**Goal of the exercise:** Quote the listing below word for word, stopping after the line that contains "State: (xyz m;".

**Information supplied:**
[Start of Attachment]

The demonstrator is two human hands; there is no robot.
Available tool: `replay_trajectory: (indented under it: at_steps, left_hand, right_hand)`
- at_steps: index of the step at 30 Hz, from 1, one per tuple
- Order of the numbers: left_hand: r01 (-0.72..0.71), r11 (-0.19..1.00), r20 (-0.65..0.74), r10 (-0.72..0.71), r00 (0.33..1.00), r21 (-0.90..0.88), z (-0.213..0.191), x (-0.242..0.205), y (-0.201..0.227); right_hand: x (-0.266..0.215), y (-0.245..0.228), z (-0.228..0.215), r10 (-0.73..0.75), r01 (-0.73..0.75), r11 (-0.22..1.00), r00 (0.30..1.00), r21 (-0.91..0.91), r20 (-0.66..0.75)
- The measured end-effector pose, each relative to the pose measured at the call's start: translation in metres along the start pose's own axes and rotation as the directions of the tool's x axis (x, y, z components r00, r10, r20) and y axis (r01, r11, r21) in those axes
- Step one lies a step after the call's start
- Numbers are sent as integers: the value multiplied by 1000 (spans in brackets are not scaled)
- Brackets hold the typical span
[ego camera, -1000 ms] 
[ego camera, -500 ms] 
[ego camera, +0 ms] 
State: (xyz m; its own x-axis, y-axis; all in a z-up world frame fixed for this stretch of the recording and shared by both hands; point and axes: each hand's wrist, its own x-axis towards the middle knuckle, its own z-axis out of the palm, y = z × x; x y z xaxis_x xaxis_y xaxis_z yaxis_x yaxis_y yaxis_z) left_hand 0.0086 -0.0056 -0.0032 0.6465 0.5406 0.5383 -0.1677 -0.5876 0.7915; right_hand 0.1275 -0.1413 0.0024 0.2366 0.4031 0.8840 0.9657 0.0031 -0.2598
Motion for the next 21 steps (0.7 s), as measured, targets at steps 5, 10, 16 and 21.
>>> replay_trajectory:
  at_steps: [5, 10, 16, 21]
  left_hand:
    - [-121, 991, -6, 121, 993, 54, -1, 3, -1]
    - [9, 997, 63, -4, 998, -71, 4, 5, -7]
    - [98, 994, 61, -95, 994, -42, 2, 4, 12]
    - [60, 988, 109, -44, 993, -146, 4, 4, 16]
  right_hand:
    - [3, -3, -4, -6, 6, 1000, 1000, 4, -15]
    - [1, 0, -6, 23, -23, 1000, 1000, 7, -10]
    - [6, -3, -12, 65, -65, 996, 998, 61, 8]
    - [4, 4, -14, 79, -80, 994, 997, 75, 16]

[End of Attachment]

**Response below:**
The demonstrator is two human hands; there is no robot.
Available tool: `replay_trajectory: (indented under it: at_steps, left_hand, right_hand)`
- at_steps: index of the step at 30 Hz, from 1, one per tuple
- Order of the numbers: left_hand: r01 (-0.72..0.71), r11 (-0.19..1.00), r20 (-0.65..0.74), r10 (-0.72..0.71), r00 (0.33..1.00), r21 (-0.90..0.88), z (-0.213..0.191), x (-0.242..0.205), y (-0.201..0.227); right_hand: x (-0.266..0.215), y (-0.245..0.228), z (-0.228..0.215), r10 (-0.73..0.75), r01 (-0.73..0.75), r11 (-0.22..1.00), r00 (0.30..1.00), r21 (-0.91..0.91), r20 (-0.66..0.75)
- The measured end-effector pose, each relative to the pose measured at the call's start: translation in metres along the start pose's own axes and rotation as the directions of the tool's x axis (x, y, z components r00, r10, r20) and y axis (r01, r11, r21) in those axes
- Step one lies a step after the call's start
- Numbers are sent as integers: the value multiplied by 1000 (spans in brackets are not scaled)
- Brackets hold the typical span
[ego camera, -1000 ms] 
[ego camera, -500 ms] 
[ego camera, +0 ms] 
State: (xyz m; its own x-axis, y-axis; all in a z-up world frame fixed for this stretch of the recording and shared by both hands; point and axes: each hand's wrist, its own x-axis towards the middle knuckle, its own z-axis out of the palm, y = z × x; x y z xaxis_x xaxis_y xaxis_z yaxis_x yaxis_y yaxis_z) left_hand 0.0086 -0.0056 -0.0032 0.6465 0.5406 0.5383 -0.1677 -0.5876 0.7915; right_hand 0.1275 -0.1413 0.0024 0.2366 0.4031 0.8840 0.9657 0.0031 -0.2598

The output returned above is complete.